Problem description → Every line below from the one containing "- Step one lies" through the one containing "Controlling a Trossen" must be transcribed exactly. Omit all lines outside that stretch.

Data →
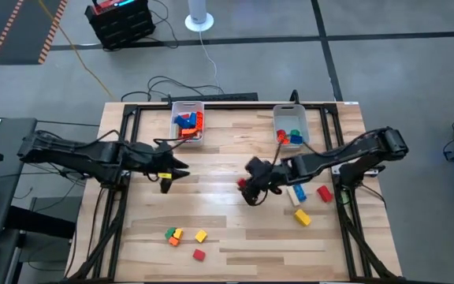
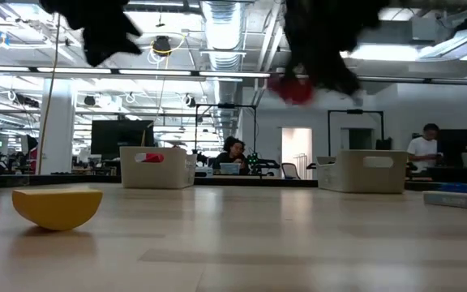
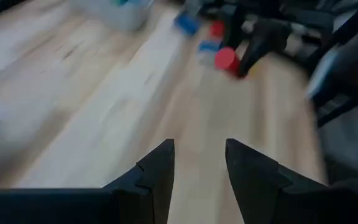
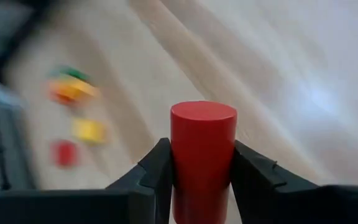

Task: Sort blocks by size
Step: Put the red cylinder wooden block into the white bin

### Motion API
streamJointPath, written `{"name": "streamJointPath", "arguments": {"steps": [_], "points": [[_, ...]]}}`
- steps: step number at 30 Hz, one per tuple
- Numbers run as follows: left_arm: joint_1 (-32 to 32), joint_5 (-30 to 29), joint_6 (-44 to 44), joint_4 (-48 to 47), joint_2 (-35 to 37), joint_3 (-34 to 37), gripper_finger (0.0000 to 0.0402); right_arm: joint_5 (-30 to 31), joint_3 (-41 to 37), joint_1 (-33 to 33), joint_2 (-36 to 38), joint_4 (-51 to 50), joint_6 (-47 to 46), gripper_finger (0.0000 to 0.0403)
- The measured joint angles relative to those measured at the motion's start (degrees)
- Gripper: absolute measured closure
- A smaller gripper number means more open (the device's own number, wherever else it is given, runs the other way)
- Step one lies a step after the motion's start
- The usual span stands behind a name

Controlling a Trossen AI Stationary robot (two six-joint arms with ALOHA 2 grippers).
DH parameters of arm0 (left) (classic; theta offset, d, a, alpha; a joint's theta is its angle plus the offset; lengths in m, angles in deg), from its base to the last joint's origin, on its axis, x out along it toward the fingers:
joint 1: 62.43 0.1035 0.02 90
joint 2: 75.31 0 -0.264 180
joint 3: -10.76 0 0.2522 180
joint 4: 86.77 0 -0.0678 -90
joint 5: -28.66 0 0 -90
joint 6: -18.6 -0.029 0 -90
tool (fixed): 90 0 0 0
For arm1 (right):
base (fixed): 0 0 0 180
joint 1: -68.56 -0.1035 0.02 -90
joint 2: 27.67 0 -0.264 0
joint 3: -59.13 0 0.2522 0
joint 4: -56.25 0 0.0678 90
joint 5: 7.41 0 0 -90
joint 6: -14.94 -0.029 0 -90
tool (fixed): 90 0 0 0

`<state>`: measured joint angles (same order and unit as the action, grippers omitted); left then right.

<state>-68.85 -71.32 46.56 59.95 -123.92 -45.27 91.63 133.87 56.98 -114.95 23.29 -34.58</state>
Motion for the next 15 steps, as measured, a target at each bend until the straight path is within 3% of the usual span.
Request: {"name": "streamJointPath", "arguments": {"steps": [5,9,15], "points": [[0.0,0.8,2.2,18.7,-3.0,3.1,0.0264,5.7,6.5,0.9,0.9,5.9,10.3,0.0254],[0.0,1.6,3.0,25.6,-7.5,3.1,0.0251,8.1,9.5,2.9,0.8,14.2,14.8,0.0254],[0.0,7.5,0.9,36.6,-14.9,2.5,0.0204,8.0,10.0,5.2,0.8,28.0,19.7,0.0254]]}}
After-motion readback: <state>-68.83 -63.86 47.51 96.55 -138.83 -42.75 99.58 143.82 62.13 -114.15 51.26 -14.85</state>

Task result →
- Step one lies a step after the motion's start
- The usual span stands behind a name

Controlling a Trossen AI Stationary robot (two six-joint arms with ALOHA 2 grippers).

Nothing more remains to be added to this answer.